Medical school- the first two years are an intensive training in how to do a physical exam, what findings on a physical exam look like, what those findings mean, and of course there is in depth training in anatomy, physiology, pharmacology, immunology, microbiology, cardiology, hematology, oncology, gastroenterology, hepatology, neurology, pulmonology, etc.
How this training could be thought of as unnecessary, I dont know how anyone could deem this unnecessary? To think that medicine needs people who are undertrained and only looking to make a lot more money than everyone else in the least amount of time is, in my mind a type of thinking that should be pitied.
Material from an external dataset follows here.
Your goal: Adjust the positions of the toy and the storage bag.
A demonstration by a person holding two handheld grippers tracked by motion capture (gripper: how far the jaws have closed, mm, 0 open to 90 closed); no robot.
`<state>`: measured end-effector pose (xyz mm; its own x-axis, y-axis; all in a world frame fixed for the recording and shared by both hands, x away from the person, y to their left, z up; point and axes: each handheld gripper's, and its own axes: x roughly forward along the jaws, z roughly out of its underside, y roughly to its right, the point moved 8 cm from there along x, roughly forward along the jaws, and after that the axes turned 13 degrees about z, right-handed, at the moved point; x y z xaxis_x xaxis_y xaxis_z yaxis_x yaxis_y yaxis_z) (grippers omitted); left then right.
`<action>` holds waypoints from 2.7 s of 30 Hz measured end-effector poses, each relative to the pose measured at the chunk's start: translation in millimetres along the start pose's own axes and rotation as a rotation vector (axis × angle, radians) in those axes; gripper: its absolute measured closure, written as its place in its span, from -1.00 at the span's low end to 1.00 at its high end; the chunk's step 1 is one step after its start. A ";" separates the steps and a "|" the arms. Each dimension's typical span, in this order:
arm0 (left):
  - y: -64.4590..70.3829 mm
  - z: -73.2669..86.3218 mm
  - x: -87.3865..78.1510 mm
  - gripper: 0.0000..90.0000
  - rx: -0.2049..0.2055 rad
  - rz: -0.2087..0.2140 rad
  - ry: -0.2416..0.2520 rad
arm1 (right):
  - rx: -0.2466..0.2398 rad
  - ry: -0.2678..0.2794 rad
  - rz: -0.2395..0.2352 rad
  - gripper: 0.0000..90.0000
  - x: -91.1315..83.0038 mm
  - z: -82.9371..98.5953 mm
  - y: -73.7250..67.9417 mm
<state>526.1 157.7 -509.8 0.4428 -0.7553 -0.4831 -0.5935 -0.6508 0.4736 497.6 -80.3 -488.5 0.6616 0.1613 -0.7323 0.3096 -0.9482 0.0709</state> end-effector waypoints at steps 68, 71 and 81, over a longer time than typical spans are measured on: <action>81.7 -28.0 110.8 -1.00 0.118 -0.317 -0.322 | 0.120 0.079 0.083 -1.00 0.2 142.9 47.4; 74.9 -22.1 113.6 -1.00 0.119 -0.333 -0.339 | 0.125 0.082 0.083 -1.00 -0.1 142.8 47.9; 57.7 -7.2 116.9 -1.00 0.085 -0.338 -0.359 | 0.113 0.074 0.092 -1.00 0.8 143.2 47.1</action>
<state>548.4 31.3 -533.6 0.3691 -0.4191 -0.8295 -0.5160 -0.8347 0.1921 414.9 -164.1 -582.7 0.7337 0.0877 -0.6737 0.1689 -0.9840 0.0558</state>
Anyhow, the 3rd and 4th years of medicial school is done in a hospital setting, where a medical student learns from an attending (this is someone who has completed medical school and then a residency) and residents. During these years the medical students learn what to do when they find a finding and also learn to think of a differential diagnosis (this is a list of diseases that a patient may have based on the physical exam, labs, and other testing). A differential diagnosis is an important tool to have because it allows the student to think broadly and not singularly. It is during this time that the student also learns what to do with a diagnosis, that is now that we know what you have, how do we treat it. Sure the students that come into a hospital are green, yet they learn very quickly how to negotiate around the hospital and around patients. I have had a number of patients who have told me they love to have students interview them and do their physical exam, because they are very thorough.

then there is residency, I wont go into that, other than to say it is where students become fledgeling doctors that get extensive training in a particular field of medicine.